Le contenu des messages n’a pas été compromis, WhatsApp utilisant un chiffrement de bout en bout. Les chercheurs rappellent toutefois que les métadonnées — même isolées — peuvent donner des informations sensibles lorsqu’elles sont collectées à grande échelle.

Une vision mondiale de l’usage de WhatsApp

L’étude a permis d’observer plusieurs tendances. Les chercheurs ont identifié des millions d’utilisateurs dans des pays où WhatsApp est officiellement interdit, comme la Chine, l’Iran ou le Myanmar. Ils ont aussi mis en lumière la répartition des systèmes d’exploitation: environ 81% des comptes fonctionnent sous Android et 19% sous iOS.

Ils ont également repéré des réutilisations inhabituelles de clés de sécurité sur plusieurs appareils ou numéros, ce qui pourrait être lié à des versions non officielles de WhatsApp ou à des tentatives de fraude.

Réaction de Meta

Les chercheurs ont communiqué leurs découvertes à Meta avant publication et ont supprimé toutes les données récoltées.
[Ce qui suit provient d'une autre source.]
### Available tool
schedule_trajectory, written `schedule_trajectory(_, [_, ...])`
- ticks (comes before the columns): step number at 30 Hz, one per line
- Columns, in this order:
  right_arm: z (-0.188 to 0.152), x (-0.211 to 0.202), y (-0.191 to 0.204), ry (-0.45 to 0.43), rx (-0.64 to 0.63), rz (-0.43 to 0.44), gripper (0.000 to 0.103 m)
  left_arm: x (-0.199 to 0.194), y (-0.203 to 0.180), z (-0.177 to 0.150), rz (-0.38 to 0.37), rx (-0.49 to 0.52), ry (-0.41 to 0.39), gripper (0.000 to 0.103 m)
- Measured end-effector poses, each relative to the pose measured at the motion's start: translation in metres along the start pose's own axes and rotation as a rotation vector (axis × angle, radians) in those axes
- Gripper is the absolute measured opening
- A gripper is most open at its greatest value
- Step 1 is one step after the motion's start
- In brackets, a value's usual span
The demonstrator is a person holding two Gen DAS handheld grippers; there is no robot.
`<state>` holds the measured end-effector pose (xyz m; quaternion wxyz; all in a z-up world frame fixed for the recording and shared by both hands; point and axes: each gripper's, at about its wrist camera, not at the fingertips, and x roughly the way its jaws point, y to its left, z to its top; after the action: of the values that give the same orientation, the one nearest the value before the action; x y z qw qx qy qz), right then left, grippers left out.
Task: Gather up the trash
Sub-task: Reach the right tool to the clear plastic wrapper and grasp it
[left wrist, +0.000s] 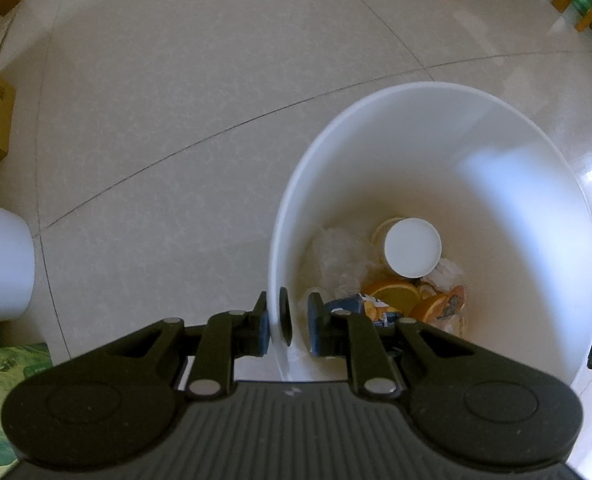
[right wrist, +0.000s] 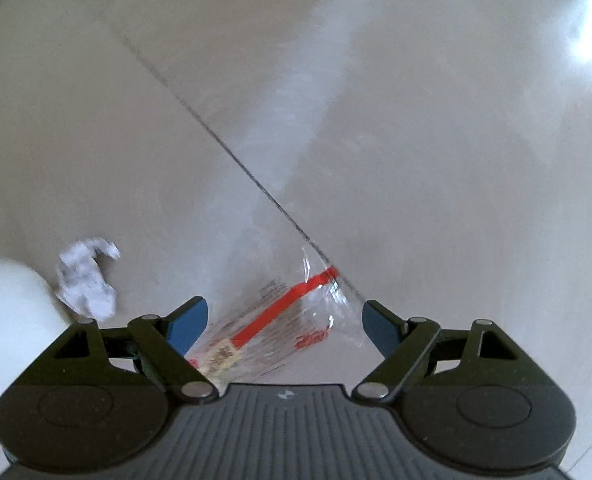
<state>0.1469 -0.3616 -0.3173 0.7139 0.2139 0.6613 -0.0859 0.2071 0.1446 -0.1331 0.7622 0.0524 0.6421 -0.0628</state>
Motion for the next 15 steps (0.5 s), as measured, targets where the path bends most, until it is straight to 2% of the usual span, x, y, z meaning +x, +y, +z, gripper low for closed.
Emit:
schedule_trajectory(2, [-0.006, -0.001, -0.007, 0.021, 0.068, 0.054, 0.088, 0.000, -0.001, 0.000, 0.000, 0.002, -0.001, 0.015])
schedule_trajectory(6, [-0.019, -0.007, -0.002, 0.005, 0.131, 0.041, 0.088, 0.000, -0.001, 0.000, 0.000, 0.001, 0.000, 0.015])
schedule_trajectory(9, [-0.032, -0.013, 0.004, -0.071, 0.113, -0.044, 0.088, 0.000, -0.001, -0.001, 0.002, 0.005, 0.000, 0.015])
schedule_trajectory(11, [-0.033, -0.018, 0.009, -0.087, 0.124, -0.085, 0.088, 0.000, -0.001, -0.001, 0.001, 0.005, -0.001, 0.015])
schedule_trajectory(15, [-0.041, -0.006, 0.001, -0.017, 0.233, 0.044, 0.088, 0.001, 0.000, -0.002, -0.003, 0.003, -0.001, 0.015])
Meta affirme avoir mis en place des mesures correctives.

Selon Nitin Gupta, vice-président de l’ingénierie chez WhatsApp, cette étude a révélé «une nouvelle technique d’énumération» qui dépassait les limites prévues par leurs systèmes. Il précise que les protections anti-scraping ont été renforcées et qu’aucune exploitation malveillante confirmée n’a été observée à ce jour.